→ Exercise: A complete response lists each line of the data below that includes the word "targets".
#####
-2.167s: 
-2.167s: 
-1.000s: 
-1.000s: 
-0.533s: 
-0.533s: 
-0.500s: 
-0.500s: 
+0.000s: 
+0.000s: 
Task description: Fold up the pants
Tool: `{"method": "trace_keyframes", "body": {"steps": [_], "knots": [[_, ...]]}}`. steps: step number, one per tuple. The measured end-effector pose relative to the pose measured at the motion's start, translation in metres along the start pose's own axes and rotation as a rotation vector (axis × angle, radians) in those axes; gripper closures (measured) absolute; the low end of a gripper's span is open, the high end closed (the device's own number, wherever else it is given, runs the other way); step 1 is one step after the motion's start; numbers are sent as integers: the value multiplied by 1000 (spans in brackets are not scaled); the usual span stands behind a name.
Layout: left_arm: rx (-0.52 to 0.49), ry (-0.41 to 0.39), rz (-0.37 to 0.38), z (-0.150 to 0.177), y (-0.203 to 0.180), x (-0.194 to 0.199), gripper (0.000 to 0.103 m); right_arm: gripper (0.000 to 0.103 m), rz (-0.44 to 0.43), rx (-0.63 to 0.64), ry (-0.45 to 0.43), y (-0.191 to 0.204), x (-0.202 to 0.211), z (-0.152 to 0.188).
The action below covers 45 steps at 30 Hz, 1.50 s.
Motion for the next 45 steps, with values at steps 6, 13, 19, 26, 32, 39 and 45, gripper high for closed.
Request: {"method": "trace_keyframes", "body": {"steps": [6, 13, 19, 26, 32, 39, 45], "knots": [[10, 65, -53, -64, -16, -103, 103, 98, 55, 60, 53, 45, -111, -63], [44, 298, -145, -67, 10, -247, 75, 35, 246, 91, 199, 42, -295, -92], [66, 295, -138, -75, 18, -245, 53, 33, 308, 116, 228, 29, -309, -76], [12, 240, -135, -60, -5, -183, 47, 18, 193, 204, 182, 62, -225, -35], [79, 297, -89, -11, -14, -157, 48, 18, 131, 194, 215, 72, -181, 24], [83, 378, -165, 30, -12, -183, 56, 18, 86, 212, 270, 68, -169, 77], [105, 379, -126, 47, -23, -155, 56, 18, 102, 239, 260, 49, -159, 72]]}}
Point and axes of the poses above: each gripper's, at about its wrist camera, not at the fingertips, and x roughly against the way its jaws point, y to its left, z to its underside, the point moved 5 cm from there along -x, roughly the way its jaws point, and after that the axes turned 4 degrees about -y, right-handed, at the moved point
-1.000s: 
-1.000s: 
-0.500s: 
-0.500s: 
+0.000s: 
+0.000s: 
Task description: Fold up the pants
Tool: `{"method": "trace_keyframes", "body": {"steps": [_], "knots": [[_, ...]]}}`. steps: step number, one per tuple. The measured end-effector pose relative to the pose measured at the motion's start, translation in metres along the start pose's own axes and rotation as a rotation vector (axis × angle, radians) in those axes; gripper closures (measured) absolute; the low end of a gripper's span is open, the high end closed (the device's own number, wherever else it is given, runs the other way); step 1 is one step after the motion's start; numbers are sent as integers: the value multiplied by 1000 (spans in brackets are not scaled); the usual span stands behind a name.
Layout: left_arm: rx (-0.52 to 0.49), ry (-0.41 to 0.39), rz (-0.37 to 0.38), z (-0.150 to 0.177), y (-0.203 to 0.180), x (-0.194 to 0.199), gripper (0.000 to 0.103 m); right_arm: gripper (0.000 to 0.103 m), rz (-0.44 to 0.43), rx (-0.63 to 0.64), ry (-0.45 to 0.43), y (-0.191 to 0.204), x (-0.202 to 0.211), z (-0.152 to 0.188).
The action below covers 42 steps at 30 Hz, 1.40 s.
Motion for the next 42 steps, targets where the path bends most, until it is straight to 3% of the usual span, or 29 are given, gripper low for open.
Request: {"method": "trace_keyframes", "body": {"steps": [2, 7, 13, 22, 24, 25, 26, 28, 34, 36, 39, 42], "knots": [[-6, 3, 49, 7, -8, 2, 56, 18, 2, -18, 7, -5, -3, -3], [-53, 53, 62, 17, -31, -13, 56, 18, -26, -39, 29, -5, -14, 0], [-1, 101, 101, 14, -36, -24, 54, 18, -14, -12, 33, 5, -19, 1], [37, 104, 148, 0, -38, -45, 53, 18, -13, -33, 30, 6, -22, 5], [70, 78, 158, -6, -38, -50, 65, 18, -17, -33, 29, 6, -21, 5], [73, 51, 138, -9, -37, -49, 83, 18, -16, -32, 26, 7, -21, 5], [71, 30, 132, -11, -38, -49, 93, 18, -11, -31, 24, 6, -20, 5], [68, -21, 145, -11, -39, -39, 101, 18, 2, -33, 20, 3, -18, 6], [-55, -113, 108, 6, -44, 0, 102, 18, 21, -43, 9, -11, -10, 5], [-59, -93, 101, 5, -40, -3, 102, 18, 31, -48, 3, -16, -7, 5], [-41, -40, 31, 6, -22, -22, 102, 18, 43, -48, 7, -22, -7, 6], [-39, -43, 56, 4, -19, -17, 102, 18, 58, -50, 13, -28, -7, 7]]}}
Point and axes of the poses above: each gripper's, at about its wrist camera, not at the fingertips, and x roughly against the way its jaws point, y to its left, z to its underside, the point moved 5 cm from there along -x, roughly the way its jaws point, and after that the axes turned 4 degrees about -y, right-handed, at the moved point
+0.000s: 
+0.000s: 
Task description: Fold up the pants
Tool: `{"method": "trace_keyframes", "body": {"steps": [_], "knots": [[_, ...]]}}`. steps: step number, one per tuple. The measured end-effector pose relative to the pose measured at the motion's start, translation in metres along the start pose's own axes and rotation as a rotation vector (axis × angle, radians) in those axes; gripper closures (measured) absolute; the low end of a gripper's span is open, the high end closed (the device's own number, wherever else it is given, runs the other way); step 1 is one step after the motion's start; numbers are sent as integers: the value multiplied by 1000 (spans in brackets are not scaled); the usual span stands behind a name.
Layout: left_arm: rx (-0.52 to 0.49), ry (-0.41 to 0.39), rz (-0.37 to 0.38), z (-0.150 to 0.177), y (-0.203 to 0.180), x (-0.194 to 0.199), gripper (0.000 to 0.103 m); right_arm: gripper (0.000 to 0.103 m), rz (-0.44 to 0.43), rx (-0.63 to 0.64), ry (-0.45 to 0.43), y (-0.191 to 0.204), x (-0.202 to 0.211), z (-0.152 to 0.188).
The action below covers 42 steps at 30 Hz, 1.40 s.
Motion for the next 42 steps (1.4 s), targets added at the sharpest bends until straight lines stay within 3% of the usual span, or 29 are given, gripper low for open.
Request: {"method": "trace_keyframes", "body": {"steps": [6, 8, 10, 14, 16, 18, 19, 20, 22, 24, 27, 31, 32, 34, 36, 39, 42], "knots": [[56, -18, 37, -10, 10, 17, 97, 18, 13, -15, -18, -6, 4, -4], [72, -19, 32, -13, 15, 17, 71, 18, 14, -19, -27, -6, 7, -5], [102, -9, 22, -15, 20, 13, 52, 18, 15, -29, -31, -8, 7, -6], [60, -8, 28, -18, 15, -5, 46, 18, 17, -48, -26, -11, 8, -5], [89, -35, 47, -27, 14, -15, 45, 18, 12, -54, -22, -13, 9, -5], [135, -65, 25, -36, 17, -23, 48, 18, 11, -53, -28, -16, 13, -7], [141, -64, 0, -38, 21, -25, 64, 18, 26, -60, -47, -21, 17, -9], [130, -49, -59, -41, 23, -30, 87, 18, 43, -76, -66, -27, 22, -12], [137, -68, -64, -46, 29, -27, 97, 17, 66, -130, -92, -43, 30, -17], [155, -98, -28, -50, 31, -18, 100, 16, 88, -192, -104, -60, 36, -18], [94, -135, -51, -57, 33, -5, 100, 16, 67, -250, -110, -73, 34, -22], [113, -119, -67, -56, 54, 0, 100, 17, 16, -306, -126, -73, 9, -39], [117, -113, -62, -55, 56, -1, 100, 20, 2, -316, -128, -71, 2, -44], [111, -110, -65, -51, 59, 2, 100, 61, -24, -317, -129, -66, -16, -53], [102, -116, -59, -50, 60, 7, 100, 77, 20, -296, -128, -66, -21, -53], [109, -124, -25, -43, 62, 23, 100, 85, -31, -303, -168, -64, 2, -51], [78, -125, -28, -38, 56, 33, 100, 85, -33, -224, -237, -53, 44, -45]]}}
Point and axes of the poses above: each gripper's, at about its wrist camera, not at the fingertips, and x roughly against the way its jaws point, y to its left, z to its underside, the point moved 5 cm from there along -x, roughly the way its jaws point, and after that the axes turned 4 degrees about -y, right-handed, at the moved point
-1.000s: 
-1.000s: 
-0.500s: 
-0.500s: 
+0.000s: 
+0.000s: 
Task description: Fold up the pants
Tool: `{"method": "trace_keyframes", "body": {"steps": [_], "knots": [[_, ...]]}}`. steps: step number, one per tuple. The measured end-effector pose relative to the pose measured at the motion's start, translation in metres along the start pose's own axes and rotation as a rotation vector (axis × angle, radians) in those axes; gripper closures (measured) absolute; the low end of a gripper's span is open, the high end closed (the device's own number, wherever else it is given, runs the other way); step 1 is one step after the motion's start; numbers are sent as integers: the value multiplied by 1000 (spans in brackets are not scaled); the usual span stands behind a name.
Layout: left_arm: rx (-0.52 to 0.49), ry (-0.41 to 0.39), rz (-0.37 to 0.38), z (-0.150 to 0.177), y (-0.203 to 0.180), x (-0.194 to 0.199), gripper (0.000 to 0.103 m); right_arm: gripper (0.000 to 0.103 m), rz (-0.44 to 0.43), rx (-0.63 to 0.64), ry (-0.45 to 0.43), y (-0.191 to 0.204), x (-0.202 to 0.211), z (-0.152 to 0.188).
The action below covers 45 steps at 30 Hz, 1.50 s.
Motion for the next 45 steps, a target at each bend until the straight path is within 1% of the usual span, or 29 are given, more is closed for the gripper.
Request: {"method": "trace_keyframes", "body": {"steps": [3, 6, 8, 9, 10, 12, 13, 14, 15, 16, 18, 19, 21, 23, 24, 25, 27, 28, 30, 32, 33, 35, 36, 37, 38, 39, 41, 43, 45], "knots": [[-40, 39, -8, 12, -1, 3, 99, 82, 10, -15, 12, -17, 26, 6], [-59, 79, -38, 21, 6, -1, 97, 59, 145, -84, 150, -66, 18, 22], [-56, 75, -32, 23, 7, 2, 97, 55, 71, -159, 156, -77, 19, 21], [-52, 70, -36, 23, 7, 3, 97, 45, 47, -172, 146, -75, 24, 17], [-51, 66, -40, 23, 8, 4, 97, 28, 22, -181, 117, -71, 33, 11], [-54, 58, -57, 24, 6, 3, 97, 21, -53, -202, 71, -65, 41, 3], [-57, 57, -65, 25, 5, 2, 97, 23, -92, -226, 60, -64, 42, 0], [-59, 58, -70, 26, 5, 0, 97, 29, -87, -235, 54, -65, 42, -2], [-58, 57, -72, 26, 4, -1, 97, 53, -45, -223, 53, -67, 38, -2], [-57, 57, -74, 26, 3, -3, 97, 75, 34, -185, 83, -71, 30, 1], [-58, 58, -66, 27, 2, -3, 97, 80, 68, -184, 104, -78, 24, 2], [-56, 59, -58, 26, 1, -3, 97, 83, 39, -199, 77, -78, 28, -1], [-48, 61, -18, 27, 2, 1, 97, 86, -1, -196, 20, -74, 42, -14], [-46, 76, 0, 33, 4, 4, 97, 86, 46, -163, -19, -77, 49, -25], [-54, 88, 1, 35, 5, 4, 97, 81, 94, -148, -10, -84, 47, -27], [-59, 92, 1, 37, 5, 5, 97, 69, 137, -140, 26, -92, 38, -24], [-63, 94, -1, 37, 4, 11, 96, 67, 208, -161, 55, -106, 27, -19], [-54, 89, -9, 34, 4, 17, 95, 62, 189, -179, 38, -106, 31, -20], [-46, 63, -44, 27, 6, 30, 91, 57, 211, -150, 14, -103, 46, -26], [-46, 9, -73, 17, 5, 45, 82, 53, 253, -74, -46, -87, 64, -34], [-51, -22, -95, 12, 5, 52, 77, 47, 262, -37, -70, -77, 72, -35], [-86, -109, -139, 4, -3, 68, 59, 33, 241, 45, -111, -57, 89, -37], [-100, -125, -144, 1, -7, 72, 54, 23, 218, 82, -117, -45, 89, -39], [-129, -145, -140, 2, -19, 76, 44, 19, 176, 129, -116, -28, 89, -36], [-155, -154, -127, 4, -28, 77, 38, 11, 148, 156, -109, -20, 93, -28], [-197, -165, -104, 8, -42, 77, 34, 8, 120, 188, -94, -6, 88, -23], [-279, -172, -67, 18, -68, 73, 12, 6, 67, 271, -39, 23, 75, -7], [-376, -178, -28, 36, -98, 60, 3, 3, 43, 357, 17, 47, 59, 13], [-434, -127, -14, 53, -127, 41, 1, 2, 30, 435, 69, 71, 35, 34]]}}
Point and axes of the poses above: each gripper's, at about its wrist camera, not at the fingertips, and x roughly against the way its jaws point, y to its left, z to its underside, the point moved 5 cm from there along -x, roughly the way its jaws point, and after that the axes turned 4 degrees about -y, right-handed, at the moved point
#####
→ Response area:
Motion for the next 42 steps, targets where the path bends most, until it is straight to 3% of the usual span, or 29 are given, gripper low for open.
Motion for the next 42 steps (1.4 s), targets added at the sharpest bends until straight lines stay within 3% of the usual span, or 29 are given, gripper low for open.

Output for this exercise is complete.